### PROBLEM STATEMENT
Please restate each line of the material word for word and omit any pictures.

### DATASET SECTION

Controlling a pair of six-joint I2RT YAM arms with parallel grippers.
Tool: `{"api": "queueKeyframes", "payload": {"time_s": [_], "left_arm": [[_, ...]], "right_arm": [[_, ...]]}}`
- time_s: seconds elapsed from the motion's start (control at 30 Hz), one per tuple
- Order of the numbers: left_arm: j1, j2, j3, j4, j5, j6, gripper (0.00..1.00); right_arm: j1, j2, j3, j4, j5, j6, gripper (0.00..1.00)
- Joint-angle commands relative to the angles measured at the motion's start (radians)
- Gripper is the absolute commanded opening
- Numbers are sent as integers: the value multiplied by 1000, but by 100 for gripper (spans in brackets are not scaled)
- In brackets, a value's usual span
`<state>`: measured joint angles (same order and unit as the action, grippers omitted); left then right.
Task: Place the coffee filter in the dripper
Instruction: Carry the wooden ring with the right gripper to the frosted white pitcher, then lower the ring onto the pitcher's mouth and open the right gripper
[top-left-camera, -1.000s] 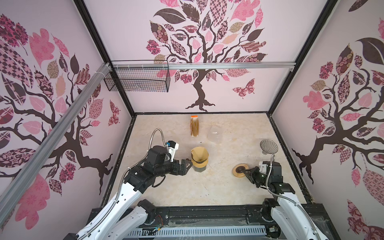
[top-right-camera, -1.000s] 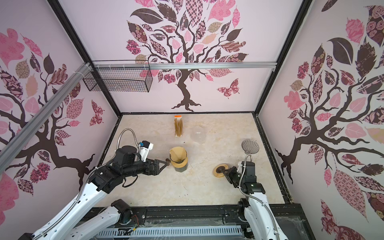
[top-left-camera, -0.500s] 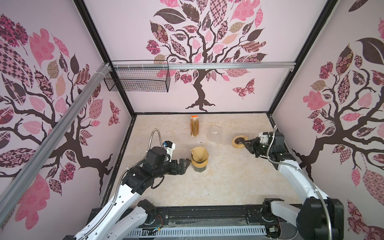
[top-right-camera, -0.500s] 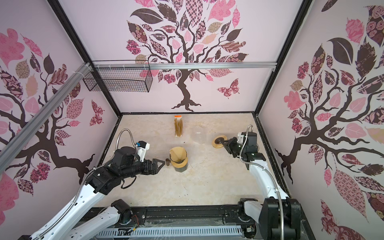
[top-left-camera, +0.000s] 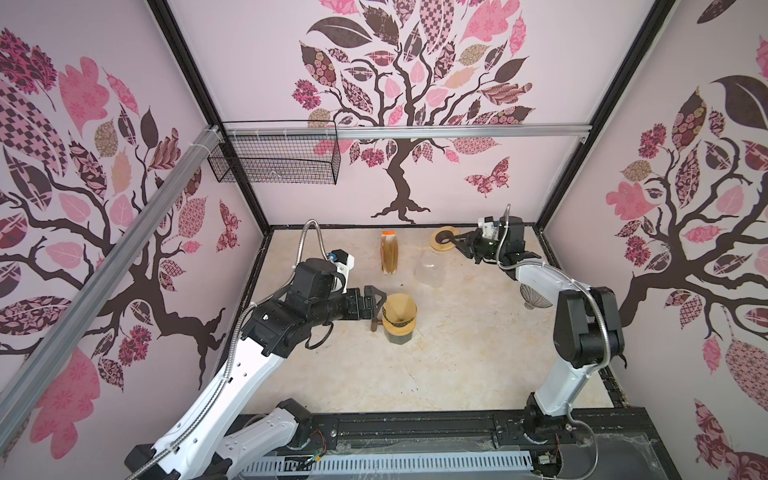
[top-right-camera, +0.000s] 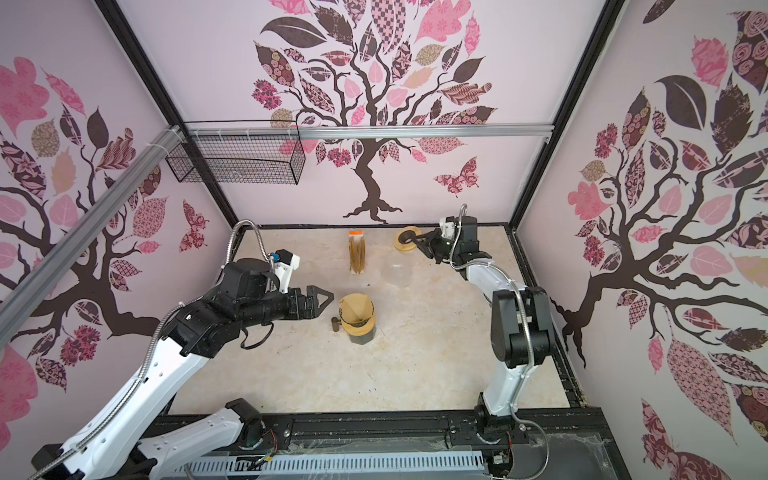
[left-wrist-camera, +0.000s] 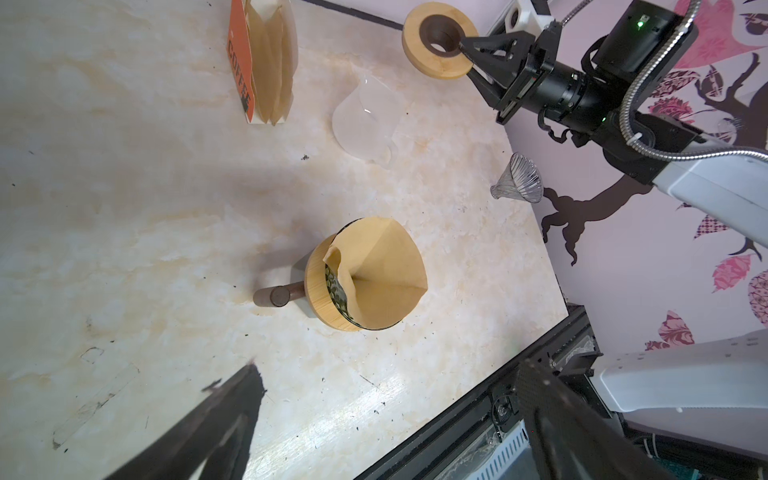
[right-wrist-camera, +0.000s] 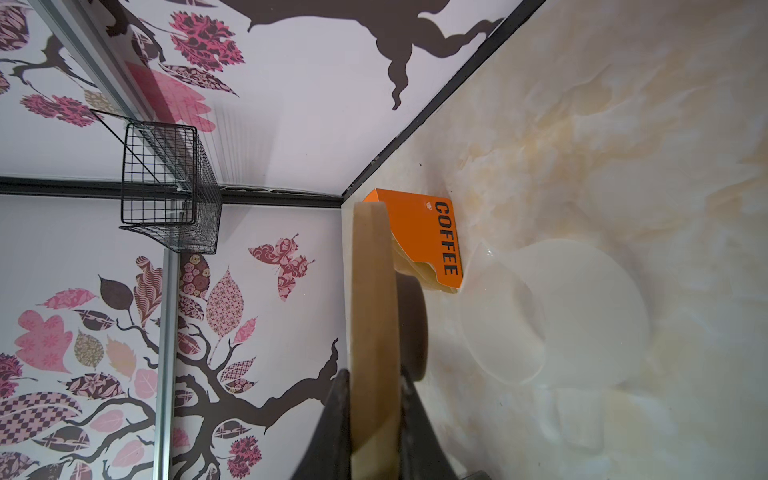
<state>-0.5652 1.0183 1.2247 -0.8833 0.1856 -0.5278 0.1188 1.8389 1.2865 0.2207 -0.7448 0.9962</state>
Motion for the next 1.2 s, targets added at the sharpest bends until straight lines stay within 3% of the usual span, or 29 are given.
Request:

### SOLUTION FOR THIS PROBLEM
Controlling a pair of six-joint I2RT YAM arms with parallel grippers.
Tool: `{"api": "queueKeyframes", "payload": {"time_s": [_], "left_arm": [[_, ...]], "right_arm": [[_, ...]]}}`
- time_s: seconds elapsed from the motion's start (control at 30 Hz), one per tuple
- Order of the numbers: left_arm: j1, j2, j3, j4, j5, j6, gripper (0.00..1.00); right_arm: j1, j2, j3, j4, j5, j6, gripper (0.00..1.00)
- Joint-angle commands relative to the angles measured at the motion's start (radians)
- Gripper is the absolute commanded opening
- Numbers are sent as integers: the value multiplied by 1000, but by 100 for gripper (spans in brackets are not scaled)
- In brackets, a value's usual span
`<state>`: measured joint angles (same order and unit as the action, grippers omitted); left then right.
Task: Place the coffee filter in the dripper
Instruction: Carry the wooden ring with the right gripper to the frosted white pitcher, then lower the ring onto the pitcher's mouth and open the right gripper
[top-left-camera, -1.000s] 
[top-right-camera, -1.000s] 
[top-left-camera, -0.500s] 
[top-right-camera, -0.500s] 
[top-left-camera, +0.000s] 
[top-right-camera, +0.000s] 
[left-wrist-camera, +0.000s] 
[right-wrist-camera, +0.000s] 
<state>-0.5652 1.0183 1.2247 -0.8833 0.1856 -0.5278 0.1188 1.8389 1.2865 0.2207 -0.7448 0.9962</state>
Motion for the next 1.2 s, targets added at the sharpest bends until straight lines stay within 3% of the usual span, or 29 are given.
Request:

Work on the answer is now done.